### What to produce
Return the lines below exactly, from the first one through the line that has "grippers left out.". Leave out everything after it.

### Source material
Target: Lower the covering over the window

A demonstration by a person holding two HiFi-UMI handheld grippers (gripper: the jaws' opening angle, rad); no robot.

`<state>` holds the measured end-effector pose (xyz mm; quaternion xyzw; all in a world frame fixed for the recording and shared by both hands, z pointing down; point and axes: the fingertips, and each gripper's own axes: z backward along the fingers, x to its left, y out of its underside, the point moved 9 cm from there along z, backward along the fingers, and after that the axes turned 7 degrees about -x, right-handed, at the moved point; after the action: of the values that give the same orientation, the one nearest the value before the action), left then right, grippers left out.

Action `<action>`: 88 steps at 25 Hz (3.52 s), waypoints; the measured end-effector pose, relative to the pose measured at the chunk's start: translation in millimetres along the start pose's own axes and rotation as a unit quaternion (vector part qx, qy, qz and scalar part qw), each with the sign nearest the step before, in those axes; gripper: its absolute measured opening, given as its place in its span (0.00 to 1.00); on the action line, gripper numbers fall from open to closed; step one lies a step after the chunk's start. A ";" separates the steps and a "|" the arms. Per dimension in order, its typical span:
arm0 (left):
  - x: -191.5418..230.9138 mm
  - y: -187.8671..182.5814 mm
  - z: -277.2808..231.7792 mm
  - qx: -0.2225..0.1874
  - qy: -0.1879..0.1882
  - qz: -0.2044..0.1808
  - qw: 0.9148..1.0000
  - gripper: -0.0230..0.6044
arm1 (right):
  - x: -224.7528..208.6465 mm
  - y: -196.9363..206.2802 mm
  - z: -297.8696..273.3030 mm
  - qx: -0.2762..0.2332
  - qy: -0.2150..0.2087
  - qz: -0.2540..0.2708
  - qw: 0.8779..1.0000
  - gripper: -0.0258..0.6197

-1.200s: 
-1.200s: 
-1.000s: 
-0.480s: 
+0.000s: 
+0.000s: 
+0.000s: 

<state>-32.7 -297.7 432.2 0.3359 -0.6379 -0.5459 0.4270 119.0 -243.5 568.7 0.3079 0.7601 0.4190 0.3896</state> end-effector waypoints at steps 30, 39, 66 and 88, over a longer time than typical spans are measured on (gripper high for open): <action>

### Exercise result
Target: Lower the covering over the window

A demonstration by a person holding two HiFi-UMI handheld grippers (gripper: the jaws' opening angle, rad); no robot.

`<state>` holds the measured end-effector pose (xyz mm; quaternion xyzw; all in a world frame fixed for the recording and shared by both hands, z pointing down; point and axes: the fingertips, and each gripper's own axes: z backward along the fingers, x to its left, y out of its underside, the point moved 9 cm from there along z, backward along the fingers, and after that the axes turned 7 degrees about -x, right-handed, at the moved point; after the action: of the values that give the same orientation, the one nearest the value before the action), left then right, grippers left out.

No more output is needed here.